> Instructions for the task: Throughout the listing below, show every line in which "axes" occurs.
***** Data shown
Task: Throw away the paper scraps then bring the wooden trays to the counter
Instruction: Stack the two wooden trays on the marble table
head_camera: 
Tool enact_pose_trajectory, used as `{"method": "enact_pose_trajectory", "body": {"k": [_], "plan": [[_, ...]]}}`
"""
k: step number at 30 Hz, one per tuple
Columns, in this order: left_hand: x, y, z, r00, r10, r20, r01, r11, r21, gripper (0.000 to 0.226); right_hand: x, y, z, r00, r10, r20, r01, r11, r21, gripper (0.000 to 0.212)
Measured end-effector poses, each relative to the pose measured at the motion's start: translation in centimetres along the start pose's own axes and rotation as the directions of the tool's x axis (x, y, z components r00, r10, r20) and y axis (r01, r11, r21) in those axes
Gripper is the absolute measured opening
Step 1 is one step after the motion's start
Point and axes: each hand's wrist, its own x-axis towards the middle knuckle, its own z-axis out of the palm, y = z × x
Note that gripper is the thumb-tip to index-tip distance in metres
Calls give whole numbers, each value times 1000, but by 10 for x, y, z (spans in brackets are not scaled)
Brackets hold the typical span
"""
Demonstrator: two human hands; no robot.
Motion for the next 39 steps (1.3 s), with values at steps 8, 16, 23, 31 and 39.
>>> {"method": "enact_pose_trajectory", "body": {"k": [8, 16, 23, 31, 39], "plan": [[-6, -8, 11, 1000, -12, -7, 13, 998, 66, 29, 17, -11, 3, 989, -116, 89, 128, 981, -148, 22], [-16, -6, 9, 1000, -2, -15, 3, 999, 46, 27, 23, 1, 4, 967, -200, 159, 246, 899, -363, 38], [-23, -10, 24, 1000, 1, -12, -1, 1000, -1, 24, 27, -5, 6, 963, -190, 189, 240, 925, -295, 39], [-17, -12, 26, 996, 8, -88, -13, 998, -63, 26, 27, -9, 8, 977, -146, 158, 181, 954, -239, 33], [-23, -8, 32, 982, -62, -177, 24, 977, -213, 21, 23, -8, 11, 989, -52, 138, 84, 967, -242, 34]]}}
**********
> Solution to this task:
Measured end-effector poses, each relative to the pose measured at the motion's start: translation in centimetres along the start pose's own axes and rotation as the directions of the tool's x axis (x, y, z components r00, r10, r20) and y axis (r01, r11, r21) in those axes
Point and axes: each hand's wrist, its own x-axis towards the middle knuckle, its own z-axis out of the palm, y = z × x

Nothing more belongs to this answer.